Later in the week my interest was piqued by the headline ‘A Saudi King’s Western Dream’ on the LA Times blog, From Babylon and beyond:
Up the corniche, along the Saudi Arabian coast where boats carrying pilgrims bound for Mecca sailed for centuries, a thicket of cranes rises over whitewashed mosques along the Red Sea.
Steel flashes and blowtorches glow as 20,000 workers build a $10-billion university ordered up by a king who hopes Western ingenuity will revive the economy of this ultraconservative Muslim nation. When finished next year, the King Abdullah University of Science and Technology will offer coed classes, Western professors, a curriculum in English and other touches loathed as dangerous liberalism by Islamic fundamentalists.
The West may be dependent on Saudi crude, now as high as $145 a barrel, but this campus outside the ancient fishing village of Thuwal is a recognition that the country that is home to Islam’s holiest shrines needs the likes of USC, Oxford University and the Massachusetts Institute of Technology to survive globalization.
How times change! As Crosby notes in The Measure of Reality, six centuries subsequent to writings of Masudi, the Franks had not only equalled, but in some aspects also progressed ahead of the Muslims and the rest of the world. He sees the change to have been determined by a change in the pervasive mentalité of the day. The dire disregard for education, of any form, in my own Muslim community is to be lamented. The fervour with which knowledge was once sought, now serves only to drive the pursuit of the trappings of hedonism.

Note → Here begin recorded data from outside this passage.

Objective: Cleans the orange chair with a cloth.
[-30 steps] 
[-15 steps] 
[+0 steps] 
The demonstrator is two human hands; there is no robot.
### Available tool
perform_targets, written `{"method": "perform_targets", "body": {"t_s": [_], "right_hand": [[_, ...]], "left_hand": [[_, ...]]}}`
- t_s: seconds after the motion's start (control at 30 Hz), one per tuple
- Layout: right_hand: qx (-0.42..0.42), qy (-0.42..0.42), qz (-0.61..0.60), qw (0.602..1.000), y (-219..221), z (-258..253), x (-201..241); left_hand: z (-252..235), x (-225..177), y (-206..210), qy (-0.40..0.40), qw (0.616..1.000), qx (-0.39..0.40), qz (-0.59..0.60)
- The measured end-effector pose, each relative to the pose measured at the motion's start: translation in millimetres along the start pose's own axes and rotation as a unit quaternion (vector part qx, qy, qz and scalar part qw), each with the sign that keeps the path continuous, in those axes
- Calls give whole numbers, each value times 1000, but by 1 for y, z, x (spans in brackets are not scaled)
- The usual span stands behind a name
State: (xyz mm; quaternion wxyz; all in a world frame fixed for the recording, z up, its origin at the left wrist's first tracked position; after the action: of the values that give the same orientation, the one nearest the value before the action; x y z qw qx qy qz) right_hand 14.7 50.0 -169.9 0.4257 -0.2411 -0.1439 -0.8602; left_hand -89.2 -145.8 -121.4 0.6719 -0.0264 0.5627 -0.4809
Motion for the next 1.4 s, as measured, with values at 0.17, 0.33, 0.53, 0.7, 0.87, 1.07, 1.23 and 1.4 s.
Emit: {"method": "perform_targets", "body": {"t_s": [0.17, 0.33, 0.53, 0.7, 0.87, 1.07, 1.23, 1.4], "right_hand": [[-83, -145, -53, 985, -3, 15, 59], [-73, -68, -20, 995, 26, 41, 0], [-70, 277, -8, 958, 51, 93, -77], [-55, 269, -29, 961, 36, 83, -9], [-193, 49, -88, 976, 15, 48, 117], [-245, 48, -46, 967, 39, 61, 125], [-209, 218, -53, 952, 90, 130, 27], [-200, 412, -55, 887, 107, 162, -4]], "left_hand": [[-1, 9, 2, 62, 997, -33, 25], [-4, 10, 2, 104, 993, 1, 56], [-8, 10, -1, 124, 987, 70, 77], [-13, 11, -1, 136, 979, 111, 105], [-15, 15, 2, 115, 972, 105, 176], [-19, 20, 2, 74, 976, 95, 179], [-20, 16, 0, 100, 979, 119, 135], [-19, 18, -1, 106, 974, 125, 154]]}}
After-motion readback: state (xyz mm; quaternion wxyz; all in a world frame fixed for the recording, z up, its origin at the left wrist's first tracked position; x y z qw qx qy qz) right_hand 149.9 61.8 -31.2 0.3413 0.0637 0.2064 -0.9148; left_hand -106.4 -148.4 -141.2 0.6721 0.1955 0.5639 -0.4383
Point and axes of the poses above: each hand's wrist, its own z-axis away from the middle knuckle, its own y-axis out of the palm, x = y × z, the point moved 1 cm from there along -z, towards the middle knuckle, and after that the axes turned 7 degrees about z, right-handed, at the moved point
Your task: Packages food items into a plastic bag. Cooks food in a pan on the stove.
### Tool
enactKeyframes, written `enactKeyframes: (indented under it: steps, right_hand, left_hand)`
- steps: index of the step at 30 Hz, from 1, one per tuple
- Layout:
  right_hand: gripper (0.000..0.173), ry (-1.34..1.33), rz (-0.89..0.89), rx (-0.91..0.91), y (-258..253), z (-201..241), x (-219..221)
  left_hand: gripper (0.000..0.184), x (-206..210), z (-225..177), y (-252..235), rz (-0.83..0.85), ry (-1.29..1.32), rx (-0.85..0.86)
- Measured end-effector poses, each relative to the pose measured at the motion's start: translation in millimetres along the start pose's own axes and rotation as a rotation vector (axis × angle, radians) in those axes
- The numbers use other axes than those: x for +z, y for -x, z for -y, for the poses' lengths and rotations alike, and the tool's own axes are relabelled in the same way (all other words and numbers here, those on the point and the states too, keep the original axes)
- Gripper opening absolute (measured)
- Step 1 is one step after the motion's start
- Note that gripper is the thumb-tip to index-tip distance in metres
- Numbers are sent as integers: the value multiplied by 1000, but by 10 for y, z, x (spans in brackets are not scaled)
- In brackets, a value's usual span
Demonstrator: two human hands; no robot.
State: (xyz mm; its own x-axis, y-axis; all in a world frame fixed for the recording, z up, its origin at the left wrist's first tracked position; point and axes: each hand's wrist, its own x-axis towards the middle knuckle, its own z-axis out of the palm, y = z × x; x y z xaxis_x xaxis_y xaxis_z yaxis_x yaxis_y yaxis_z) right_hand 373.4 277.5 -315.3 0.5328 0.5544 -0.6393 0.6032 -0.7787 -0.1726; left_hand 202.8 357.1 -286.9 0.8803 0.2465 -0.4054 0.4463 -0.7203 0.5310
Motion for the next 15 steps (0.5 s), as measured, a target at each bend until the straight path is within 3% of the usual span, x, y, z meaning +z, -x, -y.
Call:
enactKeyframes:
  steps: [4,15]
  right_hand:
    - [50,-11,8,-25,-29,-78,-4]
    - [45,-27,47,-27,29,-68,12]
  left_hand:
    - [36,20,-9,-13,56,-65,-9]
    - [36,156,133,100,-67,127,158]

The first word of the Quraan revealed to the Prophet Muhammad was Iqraa, an invocation to read. The Prophet Muhammad (Peace be upon him) has said “The pursuit of knowledge is compulsory on every Muslim man and women.” The credence Islam gives to education is thus clear. In another tradition of the Prophet (Peace be upon him), he is reported to have said, “Seek knowledge, even unto China.” How sad, that a Muslim’s quest for knowledge should now be looked at as strange!